*PROBLEM DESCRIPTION:* Read through the data and report every line in which the word "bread" occurs.

Segment Start: SUPPLIED RECORDS

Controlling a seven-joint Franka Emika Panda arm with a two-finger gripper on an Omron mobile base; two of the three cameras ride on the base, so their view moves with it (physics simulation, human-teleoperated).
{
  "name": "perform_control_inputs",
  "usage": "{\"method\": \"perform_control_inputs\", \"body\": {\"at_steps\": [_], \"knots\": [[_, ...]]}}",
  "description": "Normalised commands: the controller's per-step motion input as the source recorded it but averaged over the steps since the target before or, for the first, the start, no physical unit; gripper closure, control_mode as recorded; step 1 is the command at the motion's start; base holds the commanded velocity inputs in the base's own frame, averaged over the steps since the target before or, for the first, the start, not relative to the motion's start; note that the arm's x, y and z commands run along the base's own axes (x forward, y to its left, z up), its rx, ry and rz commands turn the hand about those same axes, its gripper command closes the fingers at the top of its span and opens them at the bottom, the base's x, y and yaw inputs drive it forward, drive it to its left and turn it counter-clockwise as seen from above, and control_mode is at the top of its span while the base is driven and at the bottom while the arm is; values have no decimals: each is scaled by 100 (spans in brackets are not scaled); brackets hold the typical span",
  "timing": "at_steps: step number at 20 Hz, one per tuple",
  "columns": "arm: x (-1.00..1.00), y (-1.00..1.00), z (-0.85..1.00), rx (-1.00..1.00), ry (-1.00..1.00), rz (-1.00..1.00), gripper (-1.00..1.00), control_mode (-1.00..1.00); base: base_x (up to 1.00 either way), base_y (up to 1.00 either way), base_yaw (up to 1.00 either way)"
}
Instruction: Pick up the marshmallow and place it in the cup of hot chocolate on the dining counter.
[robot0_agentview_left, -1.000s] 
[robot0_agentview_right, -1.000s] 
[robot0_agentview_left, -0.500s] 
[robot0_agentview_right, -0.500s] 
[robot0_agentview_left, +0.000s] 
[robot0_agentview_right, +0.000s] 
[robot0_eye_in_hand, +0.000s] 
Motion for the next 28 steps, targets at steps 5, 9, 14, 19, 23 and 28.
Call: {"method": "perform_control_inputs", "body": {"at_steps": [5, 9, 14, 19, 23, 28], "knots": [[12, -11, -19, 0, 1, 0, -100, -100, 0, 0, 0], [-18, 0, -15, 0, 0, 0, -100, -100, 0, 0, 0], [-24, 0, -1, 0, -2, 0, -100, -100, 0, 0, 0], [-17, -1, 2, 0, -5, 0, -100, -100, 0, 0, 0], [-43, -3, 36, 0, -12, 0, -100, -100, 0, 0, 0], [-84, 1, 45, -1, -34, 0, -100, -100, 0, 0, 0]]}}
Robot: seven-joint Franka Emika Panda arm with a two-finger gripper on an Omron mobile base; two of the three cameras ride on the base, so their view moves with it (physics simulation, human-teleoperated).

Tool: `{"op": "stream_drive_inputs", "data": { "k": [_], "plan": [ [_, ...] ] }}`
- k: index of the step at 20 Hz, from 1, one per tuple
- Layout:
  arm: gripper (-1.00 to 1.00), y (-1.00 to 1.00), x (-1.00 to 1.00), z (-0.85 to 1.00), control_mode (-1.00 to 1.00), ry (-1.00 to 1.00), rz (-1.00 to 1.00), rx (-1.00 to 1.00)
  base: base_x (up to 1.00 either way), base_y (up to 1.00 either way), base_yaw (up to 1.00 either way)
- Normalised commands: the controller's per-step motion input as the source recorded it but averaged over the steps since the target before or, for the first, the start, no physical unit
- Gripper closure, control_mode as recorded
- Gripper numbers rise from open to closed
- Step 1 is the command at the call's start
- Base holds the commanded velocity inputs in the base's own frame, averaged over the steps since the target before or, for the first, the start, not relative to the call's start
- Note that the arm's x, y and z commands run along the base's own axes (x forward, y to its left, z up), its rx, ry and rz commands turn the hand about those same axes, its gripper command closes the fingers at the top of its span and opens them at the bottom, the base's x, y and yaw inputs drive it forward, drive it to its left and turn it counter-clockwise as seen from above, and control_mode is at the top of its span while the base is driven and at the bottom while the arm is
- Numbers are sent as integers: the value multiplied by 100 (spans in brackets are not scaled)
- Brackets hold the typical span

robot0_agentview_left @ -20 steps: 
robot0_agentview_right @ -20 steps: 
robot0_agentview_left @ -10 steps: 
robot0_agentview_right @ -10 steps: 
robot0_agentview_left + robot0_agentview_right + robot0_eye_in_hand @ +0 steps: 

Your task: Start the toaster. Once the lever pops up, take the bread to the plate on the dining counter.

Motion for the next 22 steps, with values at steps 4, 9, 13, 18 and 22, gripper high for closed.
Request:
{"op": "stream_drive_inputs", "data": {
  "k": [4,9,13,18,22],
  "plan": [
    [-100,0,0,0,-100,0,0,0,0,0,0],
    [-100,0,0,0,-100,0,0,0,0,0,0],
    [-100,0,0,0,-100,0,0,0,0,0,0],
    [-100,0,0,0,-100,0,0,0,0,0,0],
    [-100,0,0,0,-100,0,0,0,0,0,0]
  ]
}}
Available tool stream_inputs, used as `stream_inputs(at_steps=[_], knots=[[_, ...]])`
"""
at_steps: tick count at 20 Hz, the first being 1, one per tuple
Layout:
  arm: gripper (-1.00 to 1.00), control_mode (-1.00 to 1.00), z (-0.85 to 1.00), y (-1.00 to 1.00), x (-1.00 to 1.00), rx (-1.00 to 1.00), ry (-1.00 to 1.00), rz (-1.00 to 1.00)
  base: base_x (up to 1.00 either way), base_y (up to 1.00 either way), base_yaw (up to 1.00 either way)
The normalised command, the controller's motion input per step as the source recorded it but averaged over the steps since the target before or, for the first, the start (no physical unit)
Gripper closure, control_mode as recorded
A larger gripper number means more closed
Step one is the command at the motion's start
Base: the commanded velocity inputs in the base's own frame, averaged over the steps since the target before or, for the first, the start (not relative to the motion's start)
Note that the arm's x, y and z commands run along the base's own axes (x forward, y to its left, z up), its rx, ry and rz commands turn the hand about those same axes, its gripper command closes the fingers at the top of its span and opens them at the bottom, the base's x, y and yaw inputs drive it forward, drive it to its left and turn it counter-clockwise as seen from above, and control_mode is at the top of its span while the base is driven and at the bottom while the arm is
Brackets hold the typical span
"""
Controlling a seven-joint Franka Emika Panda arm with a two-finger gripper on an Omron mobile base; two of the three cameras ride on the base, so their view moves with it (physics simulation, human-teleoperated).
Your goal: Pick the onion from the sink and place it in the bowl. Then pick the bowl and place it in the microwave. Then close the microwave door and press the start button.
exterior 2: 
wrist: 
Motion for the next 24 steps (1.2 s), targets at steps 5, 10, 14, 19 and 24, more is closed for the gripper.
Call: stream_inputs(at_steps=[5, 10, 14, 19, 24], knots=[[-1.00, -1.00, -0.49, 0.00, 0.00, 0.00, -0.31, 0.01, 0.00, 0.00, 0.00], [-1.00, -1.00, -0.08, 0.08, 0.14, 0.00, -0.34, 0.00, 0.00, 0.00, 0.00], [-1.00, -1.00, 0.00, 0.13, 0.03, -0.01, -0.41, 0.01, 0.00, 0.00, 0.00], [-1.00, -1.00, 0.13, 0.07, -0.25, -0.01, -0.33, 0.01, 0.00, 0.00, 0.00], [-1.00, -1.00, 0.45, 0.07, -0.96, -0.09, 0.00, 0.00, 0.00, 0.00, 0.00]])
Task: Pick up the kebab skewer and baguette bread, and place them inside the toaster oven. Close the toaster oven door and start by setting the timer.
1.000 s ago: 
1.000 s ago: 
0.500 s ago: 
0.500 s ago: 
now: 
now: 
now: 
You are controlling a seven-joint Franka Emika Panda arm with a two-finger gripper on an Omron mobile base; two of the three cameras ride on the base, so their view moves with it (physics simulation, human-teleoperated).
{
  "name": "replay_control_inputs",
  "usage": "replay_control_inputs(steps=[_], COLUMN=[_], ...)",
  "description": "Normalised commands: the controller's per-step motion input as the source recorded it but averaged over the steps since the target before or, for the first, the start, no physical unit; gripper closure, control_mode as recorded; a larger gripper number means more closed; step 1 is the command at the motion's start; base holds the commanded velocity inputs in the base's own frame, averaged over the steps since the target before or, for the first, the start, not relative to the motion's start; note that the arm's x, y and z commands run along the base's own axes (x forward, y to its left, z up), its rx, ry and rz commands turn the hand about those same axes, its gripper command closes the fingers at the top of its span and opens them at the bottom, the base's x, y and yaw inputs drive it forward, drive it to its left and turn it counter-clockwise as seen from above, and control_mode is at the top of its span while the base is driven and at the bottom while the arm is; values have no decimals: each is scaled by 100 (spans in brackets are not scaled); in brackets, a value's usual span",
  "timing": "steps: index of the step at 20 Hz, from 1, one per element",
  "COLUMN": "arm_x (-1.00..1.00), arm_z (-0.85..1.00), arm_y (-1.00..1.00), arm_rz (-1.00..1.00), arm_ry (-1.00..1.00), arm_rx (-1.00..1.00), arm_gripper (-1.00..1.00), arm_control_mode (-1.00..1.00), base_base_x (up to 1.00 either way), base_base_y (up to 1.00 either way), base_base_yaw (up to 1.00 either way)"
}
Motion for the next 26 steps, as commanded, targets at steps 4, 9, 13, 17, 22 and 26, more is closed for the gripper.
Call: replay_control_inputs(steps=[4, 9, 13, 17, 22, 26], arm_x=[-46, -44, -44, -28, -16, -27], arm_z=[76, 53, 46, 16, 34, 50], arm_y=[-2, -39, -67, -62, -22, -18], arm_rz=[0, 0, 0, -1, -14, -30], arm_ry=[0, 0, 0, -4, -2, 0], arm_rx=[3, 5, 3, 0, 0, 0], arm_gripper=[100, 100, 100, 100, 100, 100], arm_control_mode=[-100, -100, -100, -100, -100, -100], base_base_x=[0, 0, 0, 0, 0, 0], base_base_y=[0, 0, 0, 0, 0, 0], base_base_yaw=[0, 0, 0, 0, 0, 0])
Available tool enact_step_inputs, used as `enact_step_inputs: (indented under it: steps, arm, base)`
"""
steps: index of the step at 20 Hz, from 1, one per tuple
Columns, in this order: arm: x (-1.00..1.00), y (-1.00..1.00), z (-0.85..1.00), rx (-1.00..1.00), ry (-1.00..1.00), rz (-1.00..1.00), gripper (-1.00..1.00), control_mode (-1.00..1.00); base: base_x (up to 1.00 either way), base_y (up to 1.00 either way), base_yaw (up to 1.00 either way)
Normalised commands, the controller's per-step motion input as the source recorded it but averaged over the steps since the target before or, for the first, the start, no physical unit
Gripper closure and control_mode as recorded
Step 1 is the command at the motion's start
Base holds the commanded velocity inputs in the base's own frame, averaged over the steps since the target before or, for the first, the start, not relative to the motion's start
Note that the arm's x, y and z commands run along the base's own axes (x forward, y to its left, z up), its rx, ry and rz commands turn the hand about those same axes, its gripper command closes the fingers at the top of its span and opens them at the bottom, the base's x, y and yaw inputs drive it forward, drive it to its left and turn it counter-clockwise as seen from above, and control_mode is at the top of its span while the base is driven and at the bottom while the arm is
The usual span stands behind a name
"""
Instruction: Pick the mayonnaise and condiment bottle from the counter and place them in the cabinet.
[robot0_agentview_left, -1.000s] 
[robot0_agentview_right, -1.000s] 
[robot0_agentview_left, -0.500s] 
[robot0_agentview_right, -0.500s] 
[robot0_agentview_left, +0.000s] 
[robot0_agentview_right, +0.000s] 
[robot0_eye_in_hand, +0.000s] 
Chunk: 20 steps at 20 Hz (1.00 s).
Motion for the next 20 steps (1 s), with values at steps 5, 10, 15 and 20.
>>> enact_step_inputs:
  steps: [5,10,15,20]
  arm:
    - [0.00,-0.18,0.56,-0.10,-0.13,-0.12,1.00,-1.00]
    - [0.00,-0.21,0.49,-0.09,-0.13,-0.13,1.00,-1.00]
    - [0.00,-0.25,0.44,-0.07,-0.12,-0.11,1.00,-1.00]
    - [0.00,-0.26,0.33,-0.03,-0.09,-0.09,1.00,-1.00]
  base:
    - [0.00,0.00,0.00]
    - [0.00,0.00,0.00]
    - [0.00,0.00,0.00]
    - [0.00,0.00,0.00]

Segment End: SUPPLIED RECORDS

*RESULT OF THIS TASK:*
Your task: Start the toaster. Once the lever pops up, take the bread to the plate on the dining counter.
Task: Pick up the kebab skewer and baguette bread, and place them inside the toaster oven. Close the toaster oven door and start by setting the timer.

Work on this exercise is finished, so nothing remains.